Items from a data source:
_ _ _

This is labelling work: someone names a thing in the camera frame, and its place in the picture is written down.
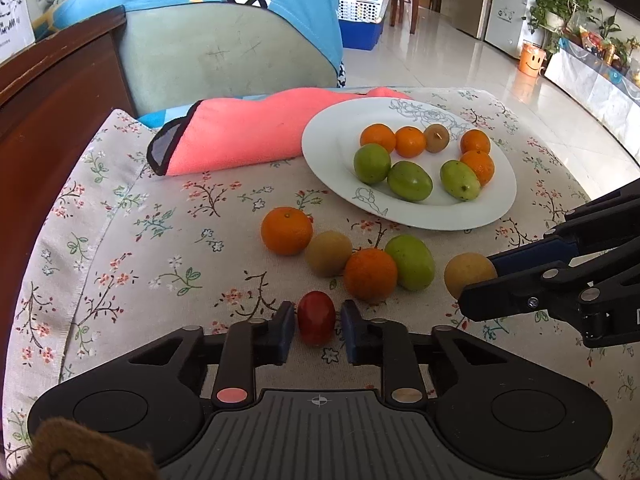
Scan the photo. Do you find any red cherry tomato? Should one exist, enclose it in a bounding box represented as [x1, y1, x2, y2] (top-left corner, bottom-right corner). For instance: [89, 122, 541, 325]
[297, 290, 336, 347]

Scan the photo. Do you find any large orange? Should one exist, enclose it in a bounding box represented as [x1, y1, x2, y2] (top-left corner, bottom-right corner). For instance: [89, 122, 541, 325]
[343, 248, 398, 304]

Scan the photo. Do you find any brown kiwi fruit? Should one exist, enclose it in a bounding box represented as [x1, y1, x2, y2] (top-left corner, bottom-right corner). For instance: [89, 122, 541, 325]
[444, 252, 498, 300]

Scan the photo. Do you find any brown kiwi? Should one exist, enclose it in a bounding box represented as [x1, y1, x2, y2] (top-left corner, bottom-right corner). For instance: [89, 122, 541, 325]
[424, 124, 450, 153]
[305, 231, 352, 278]

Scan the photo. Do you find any green jujube bottom spotted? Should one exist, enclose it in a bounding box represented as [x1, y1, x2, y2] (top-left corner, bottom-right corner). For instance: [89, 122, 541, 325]
[439, 160, 482, 202]

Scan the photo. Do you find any small orange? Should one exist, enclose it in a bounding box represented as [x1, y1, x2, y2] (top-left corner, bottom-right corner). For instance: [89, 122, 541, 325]
[460, 129, 491, 154]

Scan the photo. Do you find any floral tablecloth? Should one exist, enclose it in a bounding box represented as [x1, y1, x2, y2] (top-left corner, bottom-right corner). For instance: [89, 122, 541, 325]
[2, 84, 640, 480]

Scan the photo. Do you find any orange smiley bucket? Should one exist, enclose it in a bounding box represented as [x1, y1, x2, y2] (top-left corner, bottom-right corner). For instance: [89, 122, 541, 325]
[518, 42, 547, 78]

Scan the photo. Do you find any white ceramic plate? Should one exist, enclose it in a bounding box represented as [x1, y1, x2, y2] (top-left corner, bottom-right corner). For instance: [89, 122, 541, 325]
[302, 98, 518, 231]

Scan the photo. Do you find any pink towel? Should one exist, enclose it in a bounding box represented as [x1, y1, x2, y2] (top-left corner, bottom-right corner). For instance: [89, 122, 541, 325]
[146, 87, 406, 177]

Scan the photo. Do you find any brown plush sleeve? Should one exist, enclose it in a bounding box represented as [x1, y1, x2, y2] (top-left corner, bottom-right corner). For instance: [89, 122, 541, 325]
[11, 417, 160, 480]

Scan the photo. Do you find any white refrigerator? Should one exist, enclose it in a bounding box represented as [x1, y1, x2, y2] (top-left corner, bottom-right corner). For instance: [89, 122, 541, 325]
[484, 0, 544, 60]

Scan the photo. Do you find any potted green plant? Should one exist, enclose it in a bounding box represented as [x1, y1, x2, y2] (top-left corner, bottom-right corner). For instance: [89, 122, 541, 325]
[528, 0, 592, 55]

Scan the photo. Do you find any blue plastic bin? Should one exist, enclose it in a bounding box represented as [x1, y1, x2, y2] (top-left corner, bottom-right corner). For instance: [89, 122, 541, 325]
[338, 20, 384, 51]

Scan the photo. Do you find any green sofa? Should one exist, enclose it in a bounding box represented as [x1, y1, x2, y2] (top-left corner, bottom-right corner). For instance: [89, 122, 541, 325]
[24, 0, 346, 116]

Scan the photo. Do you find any white plastic basket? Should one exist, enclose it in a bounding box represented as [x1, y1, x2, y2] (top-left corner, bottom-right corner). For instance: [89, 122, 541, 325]
[337, 0, 390, 24]

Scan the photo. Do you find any white milk carton box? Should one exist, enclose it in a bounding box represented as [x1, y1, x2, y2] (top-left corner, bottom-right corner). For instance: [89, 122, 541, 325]
[0, 0, 35, 63]

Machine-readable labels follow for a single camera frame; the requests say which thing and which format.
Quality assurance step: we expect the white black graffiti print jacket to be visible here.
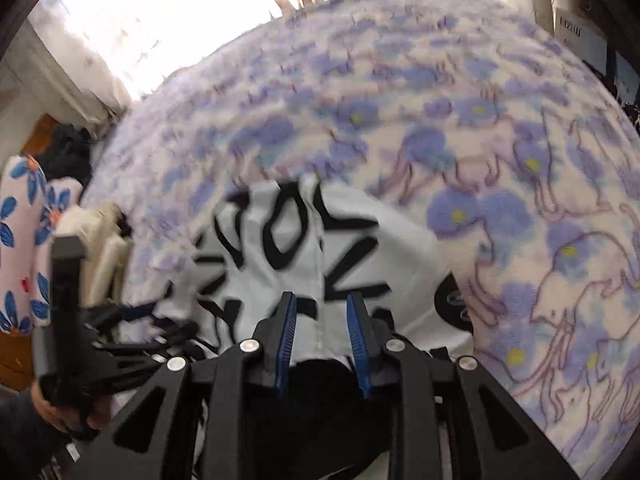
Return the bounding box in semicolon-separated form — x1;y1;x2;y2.
150;171;476;480

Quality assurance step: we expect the black clothes pile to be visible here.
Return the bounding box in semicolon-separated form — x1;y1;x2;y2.
36;125;93;186

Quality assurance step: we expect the person's left hand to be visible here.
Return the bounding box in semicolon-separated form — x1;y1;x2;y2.
29;382;113;432

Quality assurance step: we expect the folded cream sweater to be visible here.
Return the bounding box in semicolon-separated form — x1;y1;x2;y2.
55;202;132;308

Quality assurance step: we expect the blue flower print pillow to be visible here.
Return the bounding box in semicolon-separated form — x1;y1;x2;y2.
0;155;84;336

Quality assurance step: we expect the purple cat print blanket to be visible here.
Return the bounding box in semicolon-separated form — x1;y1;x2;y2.
82;0;639;479

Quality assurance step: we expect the white floral curtain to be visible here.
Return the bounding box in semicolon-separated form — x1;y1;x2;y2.
28;0;131;116

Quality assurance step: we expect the white cardboard box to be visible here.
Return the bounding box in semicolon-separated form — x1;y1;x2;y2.
554;8;606;75

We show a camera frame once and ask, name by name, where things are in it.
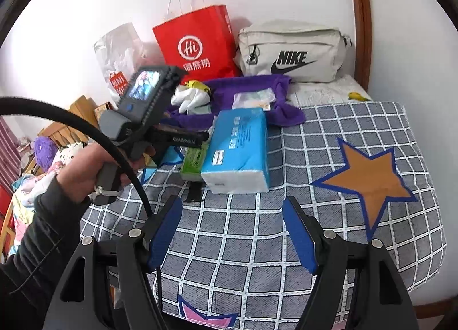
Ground purple towel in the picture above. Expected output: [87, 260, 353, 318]
[168, 74, 305, 130]

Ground lemon print snack packet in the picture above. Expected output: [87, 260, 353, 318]
[232, 88, 276, 111]

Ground grey checked bed cover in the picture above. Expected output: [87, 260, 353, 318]
[81, 102, 446, 329]

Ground black sleeved left forearm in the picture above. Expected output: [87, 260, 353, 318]
[1, 176, 95, 329]

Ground brown cardboard boxes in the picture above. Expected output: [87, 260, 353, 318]
[30, 95, 117, 153]

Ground green wet wipes pack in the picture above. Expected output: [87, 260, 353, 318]
[180, 143, 208, 182]

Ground blue tissue pack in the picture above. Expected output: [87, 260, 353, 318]
[201, 108, 269, 194]

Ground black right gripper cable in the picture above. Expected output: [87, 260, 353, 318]
[0, 96, 164, 313]

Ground beige Nike bag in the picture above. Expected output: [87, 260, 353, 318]
[234, 20, 352, 83]

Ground white Miniso plastic bag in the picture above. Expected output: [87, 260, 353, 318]
[93, 23, 146, 103]

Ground red paper shopping bag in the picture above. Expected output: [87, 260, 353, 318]
[153, 0, 241, 81]

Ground white patterned bed sheet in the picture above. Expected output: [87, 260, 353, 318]
[287, 75, 372, 108]

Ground white foam glove shape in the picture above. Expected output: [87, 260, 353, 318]
[171, 85, 210, 114]

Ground purple plush toy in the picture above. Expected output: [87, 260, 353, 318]
[33, 136, 58, 171]

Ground person's left hand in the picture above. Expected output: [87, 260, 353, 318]
[56, 142, 157, 205]

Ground wooden door frame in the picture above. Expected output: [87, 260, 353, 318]
[352, 0, 373, 91]

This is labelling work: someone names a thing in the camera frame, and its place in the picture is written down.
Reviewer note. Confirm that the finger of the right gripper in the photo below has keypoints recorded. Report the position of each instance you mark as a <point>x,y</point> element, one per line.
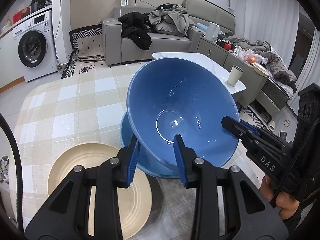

_ _ _

Exercise requirements: Your copy should match the data exactly, apart from the images, which are dropped.

Answer to this exercise:
This is labelling work: someone names a thing in the camera frame, and its place in the picture is written down.
Scan the photo. Do you find any red cherry tomato? Should one exist, enclose it in a bounding box represented as [x1, y1, x2, y2] (top-left corner, bottom-right corner). For instance: [89, 122, 541, 325]
[297, 290, 336, 347]

Scan the photo. Do you find any large orange? Should one exist, enclose it in a bounding box represented as [x1, y1, x2, y2] (top-left corner, bottom-right corner). For instance: [89, 122, 541, 325]
[343, 248, 398, 304]

Scan the photo. Do you find any brown kiwi fruit? Should one exist, enclose it in a bounding box represented as [x1, y1, x2, y2] (top-left corner, bottom-right corner). For instance: [89, 122, 541, 325]
[444, 252, 498, 300]

Scan the photo. Do you find any brown kiwi? Should one exist, enclose it in a bounding box represented as [x1, y1, x2, y2] (top-left corner, bottom-right corner). For instance: [89, 122, 541, 325]
[424, 124, 450, 153]
[305, 231, 352, 278]

Scan the photo. Do you find any green jujube bottom spotted? Should one exist, enclose it in a bounding box represented as [x1, y1, x2, y2] (top-left corner, bottom-right corner). For instance: [89, 122, 541, 325]
[439, 160, 482, 202]

Scan the photo. Do you find any small orange? Should one exist, enclose it in a bounding box represented as [x1, y1, x2, y2] (top-left corner, bottom-right corner). For instance: [89, 122, 541, 325]
[460, 129, 491, 154]

Scan the photo. Do you find any floral tablecloth? Should one exist, enclose it in a bounding box represented as [x1, y1, x2, y2] (top-left corner, bottom-right corner). For instance: [89, 122, 541, 325]
[2, 84, 640, 480]

Scan the photo. Do you find any orange smiley bucket? Should one exist, enclose it in a bounding box represented as [x1, y1, x2, y2] (top-left corner, bottom-right corner). For instance: [89, 122, 541, 325]
[518, 42, 547, 78]

Scan the photo. Do you find any white ceramic plate? Should one exist, enclose it in a bounding box represented as [x1, y1, x2, y2] (top-left corner, bottom-right corner). For instance: [89, 122, 541, 325]
[302, 98, 518, 231]

Scan the photo. Do you find any pink towel? Should one exist, enclose it in a bounding box represented as [x1, y1, x2, y2] (top-left corner, bottom-right corner). For instance: [89, 122, 541, 325]
[146, 87, 406, 177]

Scan the photo. Do you find any brown plush sleeve? Should one exist, enclose it in a bounding box represented as [x1, y1, x2, y2] (top-left corner, bottom-right corner). For instance: [89, 122, 541, 325]
[11, 417, 160, 480]

Scan the photo. Do you find any white refrigerator? Should one exist, enclose it in a bounding box represented as [x1, y1, x2, y2] (top-left corner, bottom-right corner). For instance: [89, 122, 541, 325]
[484, 0, 544, 60]

Scan the photo. Do you find any potted green plant? Should one exist, enclose it in a bounding box represented as [x1, y1, x2, y2] (top-left corner, bottom-right corner). For instance: [89, 122, 541, 325]
[528, 0, 592, 55]

Scan the photo. Do you find any blue plastic bin? Should one exist, enclose it in a bounding box represented as [x1, y1, x2, y2] (top-left corner, bottom-right corner). For instance: [89, 122, 541, 325]
[338, 20, 384, 51]

Scan the photo. Do you find any green sofa? Should one exist, enclose it in a bounding box represented as [x1, y1, x2, y2] (top-left corner, bottom-right corner). For instance: [89, 122, 541, 325]
[24, 0, 346, 116]

Scan the photo. Do you find any white plastic basket? Should one exist, enclose it in a bounding box represented as [x1, y1, x2, y2] (top-left corner, bottom-right corner). For instance: [89, 122, 541, 325]
[337, 0, 390, 24]

Scan the photo. Do you find any white milk carton box? Should one exist, enclose it in a bounding box represented as [x1, y1, x2, y2] (top-left corner, bottom-right corner). For instance: [89, 122, 541, 325]
[0, 0, 35, 63]

Machine-readable labels follow for a single camera frame; the requests say which thing and which format.
Quality assurance step: we expect the white black graffiti print jacket to be visible here.
Return the bounding box in semicolon-separated form — x1;y1;x2;y2.
150;171;476;480

Quality assurance step: we expect the black clothes pile to be visible here.
Return the bounding box in semicolon-separated form — x1;y1;x2;y2.
36;125;93;186

Quality assurance step: we expect the person's left hand to be visible here.
Return the bounding box in semicolon-separated form — x1;y1;x2;y2.
29;382;113;432

Quality assurance step: we expect the folded cream sweater to be visible here.
Return the bounding box in semicolon-separated form — x1;y1;x2;y2.
55;202;132;308

Quality assurance step: we expect the blue flower print pillow to be visible here.
Return the bounding box in semicolon-separated form — x1;y1;x2;y2.
0;155;84;336

Quality assurance step: we expect the purple cat print blanket to be visible here.
Return the bounding box in semicolon-separated form — x1;y1;x2;y2.
82;0;639;479

Quality assurance step: we expect the white floral curtain to be visible here.
Return the bounding box in semicolon-separated form — x1;y1;x2;y2.
28;0;131;116

Quality assurance step: we expect the white cardboard box to be visible here.
Return the bounding box in semicolon-separated form — x1;y1;x2;y2.
554;8;606;75

We show a camera frame once and ask, name by name, where things are in it.
Ground purple towel in the picture above. Expected output: [87, 260, 353, 318]
[168, 74, 305, 130]

Ground lemon print snack packet in the picture above. Expected output: [87, 260, 353, 318]
[232, 88, 276, 111]

Ground grey checked bed cover in the picture above. Expected output: [87, 260, 353, 318]
[81, 102, 446, 329]

Ground black sleeved left forearm in the picture above. Expected output: [87, 260, 353, 318]
[1, 176, 95, 329]

Ground brown cardboard boxes in the picture above. Expected output: [87, 260, 353, 318]
[30, 95, 117, 153]

Ground green wet wipes pack in the picture above. Expected output: [87, 260, 353, 318]
[180, 143, 208, 182]

Ground blue tissue pack in the picture above. Expected output: [87, 260, 353, 318]
[201, 108, 269, 194]

Ground black right gripper cable in the picture above. Expected output: [87, 260, 353, 318]
[0, 96, 164, 313]

Ground beige Nike bag in the picture above. Expected output: [87, 260, 353, 318]
[234, 20, 352, 83]

Ground white Miniso plastic bag in the picture above. Expected output: [87, 260, 353, 318]
[93, 23, 146, 103]

Ground red paper shopping bag in the picture above. Expected output: [87, 260, 353, 318]
[153, 0, 241, 81]

Ground white patterned bed sheet in the picture above. Expected output: [87, 260, 353, 318]
[287, 75, 372, 108]

Ground white foam glove shape in the picture above. Expected output: [87, 260, 353, 318]
[171, 85, 210, 114]

Ground purple plush toy in the picture above. Expected output: [87, 260, 353, 318]
[33, 136, 58, 171]

Ground person's left hand in the picture above. Expected output: [87, 260, 353, 318]
[56, 142, 157, 205]

Ground wooden door frame in the picture above. Expected output: [87, 260, 353, 318]
[352, 0, 373, 91]

This is labelling work: someone names a thing in the camera frame, and its place in the picture is written down.
Reviewer note. Confirm that the finger of the right gripper in the photo below has keypoints recorded. Report the position of each instance you mark as a <point>x,y</point> element, one per line.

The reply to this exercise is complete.